Each line of the data below that includes the string "above" must be copied.

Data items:
Content starts
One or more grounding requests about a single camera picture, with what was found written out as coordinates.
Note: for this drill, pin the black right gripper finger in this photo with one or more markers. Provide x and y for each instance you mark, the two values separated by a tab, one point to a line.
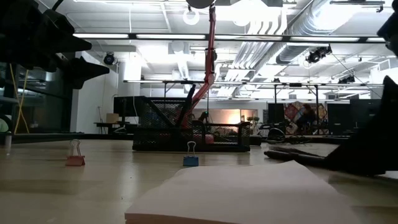
373	140

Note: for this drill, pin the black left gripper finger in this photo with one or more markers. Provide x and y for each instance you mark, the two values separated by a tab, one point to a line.
85	71
66	34

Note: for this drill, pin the slim black pen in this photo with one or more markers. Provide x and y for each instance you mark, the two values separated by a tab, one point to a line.
289	150
292	158

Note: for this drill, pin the pink binder clip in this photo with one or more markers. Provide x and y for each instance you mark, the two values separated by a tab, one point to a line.
75	160

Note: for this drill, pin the black mesh desk organizer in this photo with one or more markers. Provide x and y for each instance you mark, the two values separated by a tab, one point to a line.
161	140

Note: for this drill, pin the thick black marker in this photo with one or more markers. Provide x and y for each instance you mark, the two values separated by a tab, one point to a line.
188	102

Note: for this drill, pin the blue binder clip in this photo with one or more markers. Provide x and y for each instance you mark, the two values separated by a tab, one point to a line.
190	160

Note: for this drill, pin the stack of white paper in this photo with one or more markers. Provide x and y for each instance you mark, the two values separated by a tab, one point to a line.
242	196

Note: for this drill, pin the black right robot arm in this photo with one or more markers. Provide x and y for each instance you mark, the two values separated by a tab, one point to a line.
390	31

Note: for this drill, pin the cardboard box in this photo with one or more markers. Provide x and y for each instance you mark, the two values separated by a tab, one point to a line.
112	118

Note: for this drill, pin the black computer monitor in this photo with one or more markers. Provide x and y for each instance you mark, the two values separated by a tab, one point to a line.
127	105

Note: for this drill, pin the black ceiling spotlight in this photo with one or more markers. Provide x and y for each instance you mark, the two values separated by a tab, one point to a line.
317	55

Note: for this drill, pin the red desk lamp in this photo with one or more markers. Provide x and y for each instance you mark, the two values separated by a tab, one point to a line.
211	46

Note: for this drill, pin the round ceiling camera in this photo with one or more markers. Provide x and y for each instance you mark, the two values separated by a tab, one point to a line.
109	59

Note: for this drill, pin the colourful wall hanging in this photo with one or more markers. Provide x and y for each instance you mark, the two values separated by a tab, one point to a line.
292	112

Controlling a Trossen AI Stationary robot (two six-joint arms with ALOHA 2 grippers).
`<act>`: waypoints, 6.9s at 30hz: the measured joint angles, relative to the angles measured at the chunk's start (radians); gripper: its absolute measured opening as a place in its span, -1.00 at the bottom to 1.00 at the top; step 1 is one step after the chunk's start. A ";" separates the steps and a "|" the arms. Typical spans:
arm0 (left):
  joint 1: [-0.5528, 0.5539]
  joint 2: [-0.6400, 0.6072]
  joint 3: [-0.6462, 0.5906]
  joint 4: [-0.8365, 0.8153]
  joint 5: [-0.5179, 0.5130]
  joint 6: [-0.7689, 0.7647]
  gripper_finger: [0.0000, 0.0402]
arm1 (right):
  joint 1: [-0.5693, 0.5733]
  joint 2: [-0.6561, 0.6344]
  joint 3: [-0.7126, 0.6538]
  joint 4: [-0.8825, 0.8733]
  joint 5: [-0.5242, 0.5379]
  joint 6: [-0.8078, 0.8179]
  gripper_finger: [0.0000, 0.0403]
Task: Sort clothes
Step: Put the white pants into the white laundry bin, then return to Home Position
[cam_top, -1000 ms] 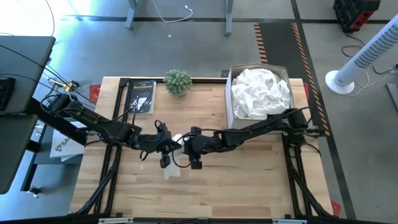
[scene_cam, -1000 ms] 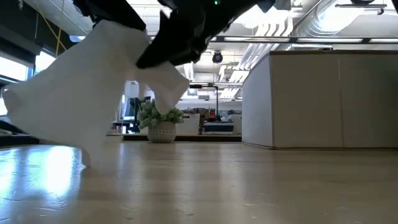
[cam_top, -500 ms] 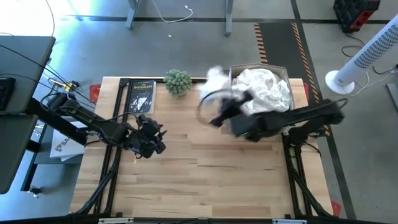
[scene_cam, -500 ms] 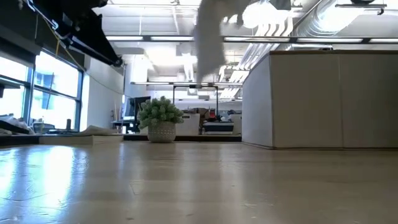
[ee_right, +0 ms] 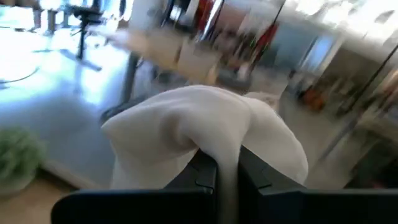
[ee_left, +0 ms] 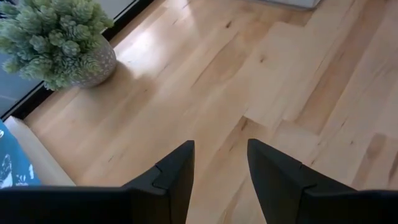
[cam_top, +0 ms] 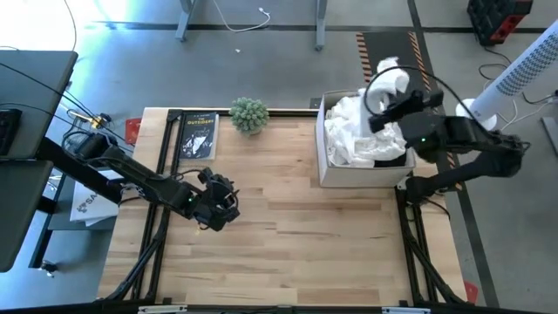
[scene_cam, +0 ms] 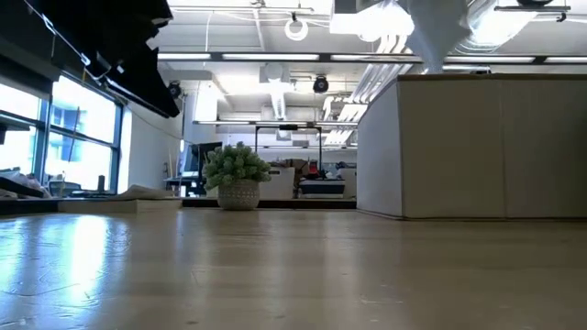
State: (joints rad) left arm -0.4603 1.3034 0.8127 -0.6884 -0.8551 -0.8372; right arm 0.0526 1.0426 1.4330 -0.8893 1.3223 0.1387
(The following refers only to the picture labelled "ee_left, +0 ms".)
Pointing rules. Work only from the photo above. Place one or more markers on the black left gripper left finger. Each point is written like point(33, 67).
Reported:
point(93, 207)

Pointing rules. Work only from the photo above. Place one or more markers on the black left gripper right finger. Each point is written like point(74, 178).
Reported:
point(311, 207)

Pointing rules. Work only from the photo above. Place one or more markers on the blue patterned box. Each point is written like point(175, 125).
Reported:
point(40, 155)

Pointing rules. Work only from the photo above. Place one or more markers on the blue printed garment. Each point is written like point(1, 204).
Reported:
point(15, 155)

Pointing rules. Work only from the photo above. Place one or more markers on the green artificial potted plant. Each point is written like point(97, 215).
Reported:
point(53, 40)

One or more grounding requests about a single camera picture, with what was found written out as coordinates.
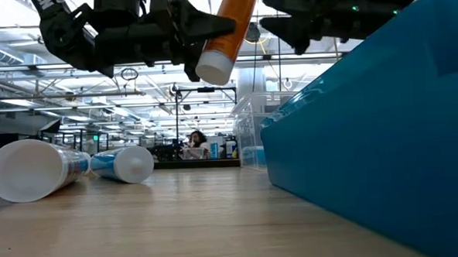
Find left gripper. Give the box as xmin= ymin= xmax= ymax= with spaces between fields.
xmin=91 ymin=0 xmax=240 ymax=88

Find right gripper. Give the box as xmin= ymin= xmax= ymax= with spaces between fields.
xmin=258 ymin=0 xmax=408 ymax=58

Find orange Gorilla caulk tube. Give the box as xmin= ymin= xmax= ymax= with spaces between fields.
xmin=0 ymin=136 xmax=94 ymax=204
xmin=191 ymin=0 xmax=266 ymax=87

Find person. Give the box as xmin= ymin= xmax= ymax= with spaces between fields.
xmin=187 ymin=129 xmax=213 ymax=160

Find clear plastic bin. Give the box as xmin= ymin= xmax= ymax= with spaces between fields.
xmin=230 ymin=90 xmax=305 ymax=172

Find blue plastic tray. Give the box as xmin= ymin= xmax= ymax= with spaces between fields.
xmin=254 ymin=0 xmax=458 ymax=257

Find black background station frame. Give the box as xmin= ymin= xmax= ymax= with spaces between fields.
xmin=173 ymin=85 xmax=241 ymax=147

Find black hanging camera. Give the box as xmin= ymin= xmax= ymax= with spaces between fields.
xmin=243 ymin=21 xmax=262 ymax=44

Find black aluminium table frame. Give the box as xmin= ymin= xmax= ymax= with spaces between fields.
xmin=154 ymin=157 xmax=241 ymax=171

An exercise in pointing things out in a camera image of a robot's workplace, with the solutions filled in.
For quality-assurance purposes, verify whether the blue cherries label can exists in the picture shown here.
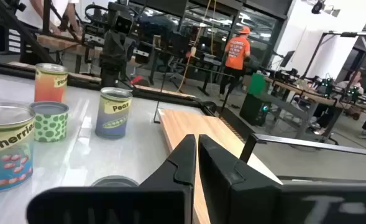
Content ends
EXERCISE RESPONSE:
Pointing rules. Work only from the photo above. Place one or more markers on the black left gripper left finger. Each point is written like point(33, 67).
Pointing rules. Work only from the photo above. Place one or more markers on the black left gripper right finger. Each point is written like point(74, 178).
Pointing rules. Work only from the photo above. Place one or more markers on the blue patterned box. Each point is written like point(175, 125).
Pointing rules. Work only from the photo above. Place one or more markers on the blue printed garment. Each point is written like point(1, 204).
Pointing rules. Work only from the photo above. Place one or more markers on the green artificial potted plant. Each point is written like point(97, 215).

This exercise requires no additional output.